El libro de Rushdie que motivó la fatua, Los versos satánicos, fue publicado en el Reino Unido en 1988. Era el final de los 80, la década inmediatamente posterior al ascenso de Jomeini al poder. A lo largo de esa década, Irán apareció con mucha frecuencia en la prensa escrita y en los noticieros de televisión. Y desde los millones de iraníes que celebraron el regreso del ayatolá en las calles de Teherán en febrero de 1979 hasta los miles que apoyaron su fatua contra Rushdie congregándose frente a la embajada británica en esa misma ciudad en febrero de 1989, fotos y filmaciones mostraron una y otra vez la misma imagen: una multitud de barbudos frenéticos y mujeres de negro.
Nadie notó si algo había cambiado en esa muchedumbre durante los años transcurridos entre las imágenes de las manifestaciones revolucionarias contra el Sha y las imágenes de las organizadas ya por el Estado Islámico. Si algún elemento extraño había aparecido, si algo se había movido de lugar, si algo, que alguna vez estuvo ahí, había desaparecido.
El día de la fatua, el 14 de febrero de 1989, el programa inglés de televisión Panorama emitió el documental de la BBC Inside the Ayatollah’s Iran. Desde la neutralidad generalmente atribuida al género, ese documental «reflejó» un apoyo masivo de los iraníes a Jomeini.
Al otro día, el 15 de febrero, The Guardian citó el documental en un artículo sobre el escándalo de la víspera, la fatua del ayatolá: «Es muy probable que, como mostró el programa Panorama de ayer, el gobierno de Irán tenga el apoyo del 75% de los iraníes». Y el artículo seguía: «Quizá el 99% estaría muy feliz de no ver nunca un ejemplar de Los versos satánicos».
Nótese que, bajo su aparente oposición, la prensa occidental y la maquinaria de propaganda del régimen iraní emitían el mismo mensaje: que la abrumadora mayoría de los iraníes apoyaba ese régimen.

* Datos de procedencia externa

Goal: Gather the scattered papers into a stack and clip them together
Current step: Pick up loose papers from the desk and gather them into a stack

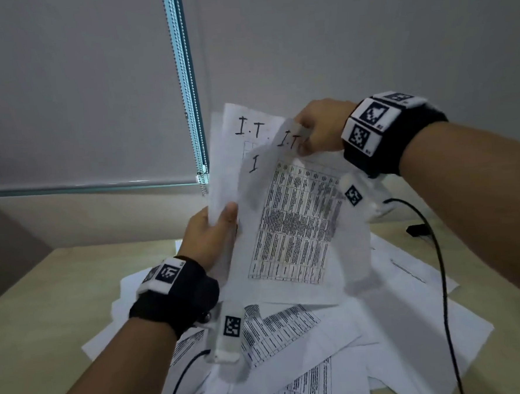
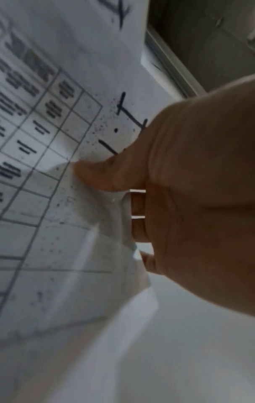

Y a la inevitable pregunta acerca de cómo se puede apoyar un régimen que niega los derechos más básicos, la respuesta ha sido siempre: es que ellos no son como nosotros.
La imagen pública de Salman Rushdie, a despecho de su origen indostánico y musulmán, como ciudadano británico educado en Cambridge y novelista célebre en Occidente, se coloca en el lado de ese «nosotros», contra el oscurantismo y la barbarie de «ellos». «Durante 33 años –tuiteó hoy (al escribir estas líneas, 16 de agosto) el presidente de Francia, Macron–, Salman Rushdie ha encarnado la libertad y la lucha contra el oscurantismo. Acaba de sufrir un cobarde ataque de las fuerzas del odio y la barbarie…».
Pero los libros anteriores de Rushdie habían sido aplaudidos en Irán. Es difícil adivinar lo que hubo detrás de la aparentemente caprichosa fatua del ayatolá. Quizá fuera oportuno desviar la atención con un escándalo –Jomeini había hecho ejecutar a miles de presos políticos meses antes y algunas imágenes de fosas comunes se habían filtrado a la prensa extranjera–, pero plantear esa hipótesis sería aventurado en el estado actual de nuestro conocimiento sobre el tema. Es, sí, un factor entre muchos a considerar. Sirva para ilustrar nuestra ignorancia y el hecho de que todas «nuestras» opiniones sobre «ellos», al igual que sobre el caso Rushdie, siguen flotando todavía en la cómoda superficie de los tópicos más banales.